EXERCISE AIM: Please write out, exactly as given, the line that contains "I'd like to know if the beige" and all lines that follow it through the end of the listing, and nothing else.

┌──

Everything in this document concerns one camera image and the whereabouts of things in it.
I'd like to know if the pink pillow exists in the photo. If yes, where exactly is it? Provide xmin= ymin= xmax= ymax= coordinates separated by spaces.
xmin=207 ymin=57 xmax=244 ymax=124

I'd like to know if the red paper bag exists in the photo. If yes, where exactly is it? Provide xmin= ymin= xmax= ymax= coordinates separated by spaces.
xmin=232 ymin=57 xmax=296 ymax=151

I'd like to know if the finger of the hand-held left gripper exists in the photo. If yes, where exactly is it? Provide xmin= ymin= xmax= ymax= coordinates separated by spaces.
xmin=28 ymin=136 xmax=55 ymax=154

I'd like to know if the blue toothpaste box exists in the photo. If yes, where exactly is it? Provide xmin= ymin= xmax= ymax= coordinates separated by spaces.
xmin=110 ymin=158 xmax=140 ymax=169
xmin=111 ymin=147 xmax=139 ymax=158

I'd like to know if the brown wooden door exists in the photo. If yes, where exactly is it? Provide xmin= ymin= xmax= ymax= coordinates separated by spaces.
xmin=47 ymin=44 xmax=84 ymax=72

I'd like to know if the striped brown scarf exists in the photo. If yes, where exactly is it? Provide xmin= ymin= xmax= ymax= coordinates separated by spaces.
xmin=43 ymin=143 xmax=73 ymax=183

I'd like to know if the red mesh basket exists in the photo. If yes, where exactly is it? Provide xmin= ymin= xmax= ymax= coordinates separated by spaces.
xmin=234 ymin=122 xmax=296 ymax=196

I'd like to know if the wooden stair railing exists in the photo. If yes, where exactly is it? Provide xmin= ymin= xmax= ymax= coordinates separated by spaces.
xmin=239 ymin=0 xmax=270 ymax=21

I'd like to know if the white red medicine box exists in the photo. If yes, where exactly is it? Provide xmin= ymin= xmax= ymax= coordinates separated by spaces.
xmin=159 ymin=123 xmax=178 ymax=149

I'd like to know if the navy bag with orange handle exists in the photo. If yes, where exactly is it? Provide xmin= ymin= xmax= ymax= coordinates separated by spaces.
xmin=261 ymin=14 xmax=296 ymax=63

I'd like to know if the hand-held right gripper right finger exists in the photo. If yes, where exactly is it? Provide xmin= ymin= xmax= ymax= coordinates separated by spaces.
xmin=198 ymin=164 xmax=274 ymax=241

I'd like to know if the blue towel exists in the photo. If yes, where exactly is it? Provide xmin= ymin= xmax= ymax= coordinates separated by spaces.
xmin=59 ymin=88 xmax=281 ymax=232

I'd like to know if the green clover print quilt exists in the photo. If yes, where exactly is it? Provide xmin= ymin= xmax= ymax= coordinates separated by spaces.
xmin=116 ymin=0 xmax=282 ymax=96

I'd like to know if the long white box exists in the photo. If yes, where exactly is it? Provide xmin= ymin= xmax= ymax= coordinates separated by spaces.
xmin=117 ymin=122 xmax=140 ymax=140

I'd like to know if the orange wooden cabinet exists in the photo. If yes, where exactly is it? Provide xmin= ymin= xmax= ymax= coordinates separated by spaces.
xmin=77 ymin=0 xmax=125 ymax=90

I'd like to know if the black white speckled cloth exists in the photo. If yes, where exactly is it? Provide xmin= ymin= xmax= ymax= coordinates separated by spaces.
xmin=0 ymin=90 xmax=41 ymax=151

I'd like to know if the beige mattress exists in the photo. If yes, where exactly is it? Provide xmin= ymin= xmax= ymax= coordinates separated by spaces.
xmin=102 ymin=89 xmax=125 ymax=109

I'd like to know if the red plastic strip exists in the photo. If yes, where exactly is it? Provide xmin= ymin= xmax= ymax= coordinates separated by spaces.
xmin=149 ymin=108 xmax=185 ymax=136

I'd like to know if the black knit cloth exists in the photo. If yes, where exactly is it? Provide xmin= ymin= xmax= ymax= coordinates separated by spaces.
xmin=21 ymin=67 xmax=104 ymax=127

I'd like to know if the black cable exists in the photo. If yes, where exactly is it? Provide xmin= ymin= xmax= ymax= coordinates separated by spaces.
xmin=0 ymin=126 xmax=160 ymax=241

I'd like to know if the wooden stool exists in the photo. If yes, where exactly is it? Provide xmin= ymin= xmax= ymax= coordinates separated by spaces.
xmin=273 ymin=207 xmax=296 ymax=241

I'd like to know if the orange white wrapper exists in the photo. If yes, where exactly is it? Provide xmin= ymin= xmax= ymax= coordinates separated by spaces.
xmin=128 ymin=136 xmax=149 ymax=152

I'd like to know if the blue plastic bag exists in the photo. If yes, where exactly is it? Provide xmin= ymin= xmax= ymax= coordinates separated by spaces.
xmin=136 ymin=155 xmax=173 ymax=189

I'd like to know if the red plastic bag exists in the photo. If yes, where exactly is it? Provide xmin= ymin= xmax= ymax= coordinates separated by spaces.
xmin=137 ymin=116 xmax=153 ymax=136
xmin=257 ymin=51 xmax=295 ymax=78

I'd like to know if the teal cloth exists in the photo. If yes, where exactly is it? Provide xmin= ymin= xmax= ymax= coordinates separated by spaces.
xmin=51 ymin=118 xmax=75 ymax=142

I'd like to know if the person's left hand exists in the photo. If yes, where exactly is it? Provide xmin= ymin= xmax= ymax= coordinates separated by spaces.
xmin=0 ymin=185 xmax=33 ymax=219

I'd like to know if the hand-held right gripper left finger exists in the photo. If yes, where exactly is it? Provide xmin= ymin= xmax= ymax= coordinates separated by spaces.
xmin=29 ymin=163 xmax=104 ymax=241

└──

COMPLETED EXERCISE:
I'd like to know if the beige mattress exists in the photo. If yes, where exactly is it? Provide xmin= ymin= xmax= ymax= coordinates separated by spaces.
xmin=102 ymin=89 xmax=125 ymax=109

I'd like to know if the red plastic strip exists in the photo. If yes, where exactly is it? Provide xmin= ymin= xmax= ymax= coordinates separated by spaces.
xmin=149 ymin=108 xmax=185 ymax=136

I'd like to know if the black knit cloth exists in the photo. If yes, where exactly is it? Provide xmin= ymin= xmax= ymax= coordinates separated by spaces.
xmin=21 ymin=67 xmax=104 ymax=127

I'd like to know if the black cable exists in the photo. If yes, where exactly is it? Provide xmin= ymin= xmax= ymax= coordinates separated by spaces.
xmin=0 ymin=126 xmax=160 ymax=241

I'd like to know if the wooden stool exists in the photo. If yes, where exactly is it? Provide xmin= ymin= xmax= ymax= coordinates separated by spaces.
xmin=273 ymin=207 xmax=296 ymax=241

I'd like to know if the orange white wrapper exists in the photo. If yes, where exactly is it? Provide xmin= ymin= xmax= ymax= coordinates separated by spaces.
xmin=128 ymin=136 xmax=149 ymax=152

I'd like to know if the blue plastic bag exists in the photo. If yes, where exactly is it? Provide xmin= ymin= xmax= ymax= coordinates separated by spaces.
xmin=136 ymin=155 xmax=173 ymax=189

I'd like to know if the red plastic bag exists in the photo. If yes, where exactly is it? Provide xmin= ymin= xmax= ymax= coordinates separated by spaces.
xmin=137 ymin=116 xmax=153 ymax=136
xmin=257 ymin=51 xmax=295 ymax=78

I'd like to know if the teal cloth exists in the photo. If yes, where exactly is it? Provide xmin= ymin= xmax= ymax= coordinates separated by spaces.
xmin=51 ymin=118 xmax=75 ymax=142

I'd like to know if the person's left hand exists in the photo. If yes, where exactly is it? Provide xmin= ymin= xmax= ymax= coordinates separated by spaces.
xmin=0 ymin=185 xmax=33 ymax=219

I'd like to know if the hand-held right gripper left finger exists in the photo. If yes, where exactly is it? Provide xmin= ymin= xmax= ymax= coordinates separated by spaces.
xmin=29 ymin=163 xmax=104 ymax=241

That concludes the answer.